Let's Go Fishing!

Put a rod in a youngster's hand and watch the fun begin. Here's how to get new anglers off to a good start.

Outdoor Life Online Editor

One of my favorite fishing quotes is "Teach a kid to fish, and that kid will never really grow old. That's because the kid in a fisherman never really grows up!"

How true that is. When anglers of any age get away for a day's fishing, a miraculous transformation occurs: Tension wrinkles disappear, worn-out jokes suddenly become funny again and that ageless eagerness to figure out how to outsmart wily fish is rekindled.

Fishing is an American tradition, enjoyed today by approximately one fourth of our population (mostly adults, about 40 million of them). A recent Harris Poll concluded that fishing is the most popular outdoor activity in the country and the fourth favorite leisure-time activity behind reading, watching TV and spending time with family. Why the appeal? Mainly because fishing is good, clean fun, whether we keep the fish we catch or let them go.

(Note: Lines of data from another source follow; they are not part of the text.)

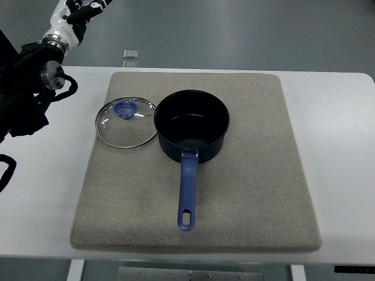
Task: Open pot lid and place left with left hand
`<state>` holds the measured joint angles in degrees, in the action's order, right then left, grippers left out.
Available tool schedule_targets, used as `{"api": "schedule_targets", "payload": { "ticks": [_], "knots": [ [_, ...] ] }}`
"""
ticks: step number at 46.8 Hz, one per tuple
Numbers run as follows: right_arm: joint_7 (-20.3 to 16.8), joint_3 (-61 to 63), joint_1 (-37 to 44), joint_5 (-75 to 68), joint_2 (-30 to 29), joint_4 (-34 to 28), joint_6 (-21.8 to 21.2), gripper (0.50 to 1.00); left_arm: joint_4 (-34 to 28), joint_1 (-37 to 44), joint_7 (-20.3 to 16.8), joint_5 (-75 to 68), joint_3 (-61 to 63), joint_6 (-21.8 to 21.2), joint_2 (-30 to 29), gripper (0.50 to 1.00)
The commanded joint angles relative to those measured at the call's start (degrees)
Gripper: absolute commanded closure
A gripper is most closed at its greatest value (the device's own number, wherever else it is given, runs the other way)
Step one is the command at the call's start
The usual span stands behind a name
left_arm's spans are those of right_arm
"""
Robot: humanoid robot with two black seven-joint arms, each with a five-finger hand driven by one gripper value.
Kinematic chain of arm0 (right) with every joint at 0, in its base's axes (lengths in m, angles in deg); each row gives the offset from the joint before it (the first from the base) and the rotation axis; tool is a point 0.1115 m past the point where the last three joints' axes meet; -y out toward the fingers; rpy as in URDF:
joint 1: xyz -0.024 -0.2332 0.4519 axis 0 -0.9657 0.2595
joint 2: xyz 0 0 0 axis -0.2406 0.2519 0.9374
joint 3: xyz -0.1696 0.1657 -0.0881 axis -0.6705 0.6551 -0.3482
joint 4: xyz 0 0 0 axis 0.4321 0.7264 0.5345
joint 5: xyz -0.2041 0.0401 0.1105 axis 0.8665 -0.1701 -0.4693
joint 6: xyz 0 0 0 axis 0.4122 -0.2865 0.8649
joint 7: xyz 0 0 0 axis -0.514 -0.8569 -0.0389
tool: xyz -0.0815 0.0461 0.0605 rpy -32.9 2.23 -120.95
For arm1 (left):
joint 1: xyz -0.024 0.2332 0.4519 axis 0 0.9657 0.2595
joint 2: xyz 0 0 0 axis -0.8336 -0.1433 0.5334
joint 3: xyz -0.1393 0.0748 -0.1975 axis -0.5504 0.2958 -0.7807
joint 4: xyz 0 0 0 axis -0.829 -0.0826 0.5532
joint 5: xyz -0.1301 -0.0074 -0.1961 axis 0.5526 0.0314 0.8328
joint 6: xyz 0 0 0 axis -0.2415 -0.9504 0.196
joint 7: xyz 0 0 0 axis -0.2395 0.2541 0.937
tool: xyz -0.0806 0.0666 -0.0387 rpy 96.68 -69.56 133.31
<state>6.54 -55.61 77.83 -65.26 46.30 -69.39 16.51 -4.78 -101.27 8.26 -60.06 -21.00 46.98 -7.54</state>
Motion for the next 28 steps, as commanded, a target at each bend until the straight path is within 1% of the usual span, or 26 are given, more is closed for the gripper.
{"api": "schedule_targets", "payload": {
  "ticks": [1, 12, 28],
  "knots": [
    [0.00, 0.00, 0.01, 0.00, 0.00, 0.00, 0.00, 0.583, 0.03, 0.16, -0.04, 0.39, -0.07, 0.00, 0.01, 0.621],
    [0.00, 0.00, 0.01, 0.00, 0.00, 0.00, 0.00, 0.583, -1.55, 0.16, -0.04, 0.48, -1.21, -0.09, -0.08, 0.615],
    [0.17, 0.44, 0.01, 0.18, 0.00, 0.00, 0.00, 0.583, -1.46, 0.24, -0.04, 0.39, -1.21, -0.09, 0.01, 0.613]
  ]
}}
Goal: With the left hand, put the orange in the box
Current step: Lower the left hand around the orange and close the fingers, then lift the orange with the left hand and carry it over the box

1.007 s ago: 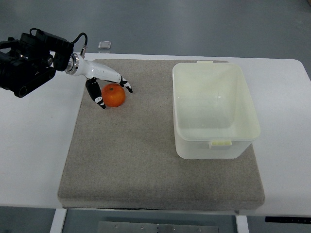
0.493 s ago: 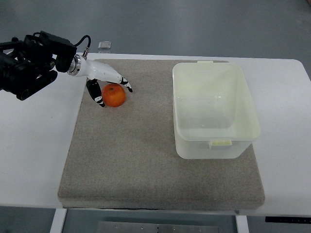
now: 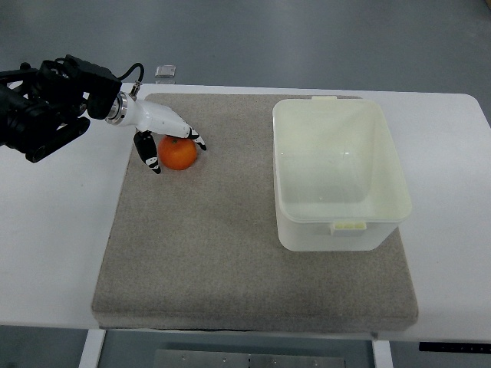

Most of us who fish today got hooked on it many years ago when, for the first time, we watched through a child's eyes as that bobber started bobbing and a sense of anticipation spread its warm glow through us. All kids deserve the chance to experience fishing as a recreational outlet, to see whether the sport meets their criteria of what entertainment is supposed to be. During my youth this process involved an intergenerational sharing, a passing along of the heritage.

**Trying Times **
The world we live in is changing, and not in altogether good ways. With regard to fishing, a steadily increasing number of kids are denied the chance to catch a fish because of lifestyle restrictions over which they have no control. With more moms and dads working, there is less time for family fishing. And with many children being raised in single-parent households, usually by the mother, the opportunity to fish and develop strong family traditions is diminished.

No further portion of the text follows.